Winter 2020 Course Descriptions

Religious Studies Expanded Course Descriptions Winter 2020


RST 1H: Sex, Marriage, Divorce
Prof. Mairaj Syed

Extended Course Description: Sex, marriage and divorce are ubiquitous features of human societies. This course will consist of a comparative investigation of these phenomena across different religious traditions, time periods, and areas of the world. In the first two-thirds of the course, we will analyze how Judaism, Christianity, and Islam have conceived of the law, primarily by looking at how these religions regulated the institution of marriage and sexual activity. In the last third of the course, we will analyze how the emergence of modernity affected the way sexuality was conceived in the United States and the way that Judaism and Christianity dealt with modern values.

RST 60 Introduction to Islam
Prof. Mairaj Syed

Extended Course Description: This course seeks to provide an introduction to pre-modern and contemporary Islam. We will study the central beliefs, institutions, and practices that constitute Islam. We will start with Muhammad’s message in seventh century Arabia. We will then examine the intellectual traditions of Islamic law, theology, and mysticism in medieval Muslim societies. We will then analyze the impact of colonialism on Islamic thought, practice, and culture. In the last few weeks, we will study themes that have figured prominently in contemporary Islam in America.

Religious Studies 125. Dead Sea Scrolls, Apocrypha and Pseudepigrapha
Prof. Naomi Janowitz

Ancient authors produced many more texts than the few that became the Hebrew Scriptures. This course will survey a selection of these texts, including the amazing set of scrolls found in the Judean desert near the Dead Sea (The Dead Sea Scrolls). We will also read some of the vivid depictions of cosmic battles, tours of the heavens and claims about divine knowledge that appear in the Apocrypha (“hidden” writings) and Pseudepigrapha (“false” writings). For historical background we will read selections from an ancient history (Jewish War, Josephus) and a modern history (The Archaeology of Qumran and the Dead Sea Scrolls, Jody Magness).

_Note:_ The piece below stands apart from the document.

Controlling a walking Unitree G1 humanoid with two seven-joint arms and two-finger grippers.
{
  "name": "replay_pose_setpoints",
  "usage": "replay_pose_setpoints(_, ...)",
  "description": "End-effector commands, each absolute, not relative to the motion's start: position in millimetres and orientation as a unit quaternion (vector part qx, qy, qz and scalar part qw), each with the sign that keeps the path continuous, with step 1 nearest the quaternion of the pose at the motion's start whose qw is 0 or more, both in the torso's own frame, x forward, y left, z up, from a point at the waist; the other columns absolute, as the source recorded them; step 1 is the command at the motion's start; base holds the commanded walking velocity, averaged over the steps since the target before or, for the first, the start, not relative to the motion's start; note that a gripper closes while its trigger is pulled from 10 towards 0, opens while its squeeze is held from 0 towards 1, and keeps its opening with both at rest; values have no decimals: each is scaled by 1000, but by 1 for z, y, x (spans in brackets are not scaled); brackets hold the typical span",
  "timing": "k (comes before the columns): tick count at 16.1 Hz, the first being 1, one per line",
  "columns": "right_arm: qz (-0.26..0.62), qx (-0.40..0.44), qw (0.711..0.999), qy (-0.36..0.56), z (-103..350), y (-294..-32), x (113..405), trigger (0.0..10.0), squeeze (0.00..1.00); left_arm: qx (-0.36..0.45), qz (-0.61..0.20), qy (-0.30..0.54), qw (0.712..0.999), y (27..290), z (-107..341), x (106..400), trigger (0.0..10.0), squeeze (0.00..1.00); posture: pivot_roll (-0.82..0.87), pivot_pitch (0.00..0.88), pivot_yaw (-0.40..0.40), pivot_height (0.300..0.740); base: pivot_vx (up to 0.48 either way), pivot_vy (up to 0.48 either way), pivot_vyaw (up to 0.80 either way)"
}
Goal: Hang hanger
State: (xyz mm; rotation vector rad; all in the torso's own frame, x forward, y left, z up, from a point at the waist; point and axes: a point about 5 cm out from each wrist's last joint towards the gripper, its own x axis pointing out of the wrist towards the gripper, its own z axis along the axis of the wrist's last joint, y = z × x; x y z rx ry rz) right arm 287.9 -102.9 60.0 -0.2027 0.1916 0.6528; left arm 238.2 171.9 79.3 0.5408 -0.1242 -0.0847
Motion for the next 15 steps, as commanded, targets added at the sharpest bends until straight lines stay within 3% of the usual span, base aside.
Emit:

Intellectual Questions/Student Learning Outcomes Goals:

  1. Familarize students with an array of texts from the ancient world.
  2. Gain an understanding of the historical setting in which these texts were composed.
  3. Consider a set of intellectual questions about the study of ancient religious texts. Questions include: What is sectarian literature? How have the concepts of orthodoxy/heresy been defined by scholars of religion
  4. What makes a text Jewish? What is the difference between re-writing and re-interpreting a text? What is a canon and how does it function? What is the relationship between wisdom literature and apocalyptic ideas?
  5. What was the role of kings in ancient texts? Are religious texts inherently violent? How was identity shaped in the post-Biblical world?
  6. Have fun.

Required Textbooks:

  • An academic Bible such as The New Oxford Annotated Bible with Apocrypah, New English Bible, Jewish Study Bible
  • The Complete Dead Sea Scrolls in English (Seventh edition) by Geza Vermes   [ISBN-13: 978-0141197319]
  • The Archaeology of Qumran and the Dead Sea Scrolls by Jody Magness   [ISBN-13: 978-0802845894]
  • The Jewish War by Josephus   [ISBN: 978-0140444209]
  • Additional readings are posted on the course Canvas site
     

Religious Studies 156. Religion and the Performing Arts in India
Prof. Archana Venkatesan

This course examines the relationship between religion and the performing arts in India, with an emphasis on the reinvention, re-making, reforming and rewriting of the performing arts in the nexus of colonialism and nationalism.We will pay particular attention to the role of social reform movements and nationalism in re-imaginging the role of women and hereditary performers in the project of creating a classical performing arts tradition for a newly independent nation.

GE credit (New): Arts & Humanities, World Cultures and Writing Experience.

Required Textbooks:

  • Readings on Canvas
     

Religious Studies 190. The Making of Religious Identity
Prof. Mairaj Syed

Religions have moral stances on a variety of issues, from things like how to perform rituals to sexuality. At any given time and in any given place only a small subset of these stances come to represent markers of religious identity. For example, in the case of Islam, one marker is the head scarf that many Muslim women wear (hijab). But why did hijab become a stand-in for the religion as a whole, as opposed to the duty to pay the yearly charitable tax (zakat)? Similar things can be said about other religions. Christianity has teachings on a wide variety of issues, such as the sacrament of marriage or baptism. But, why has the issue of abortion come to represent a flashpoint for Christian identity? The class explores the social process and logic through which this happens. It seeks to answer the question of why some teachings out of a long list are selected to represent the identity of the religious group in question and model the impact that fact has on the debates within that religion and between it and others.

Prerequisite(s): Consent of Instructor.

Format: Seminar—3 hour(s); Term Paper.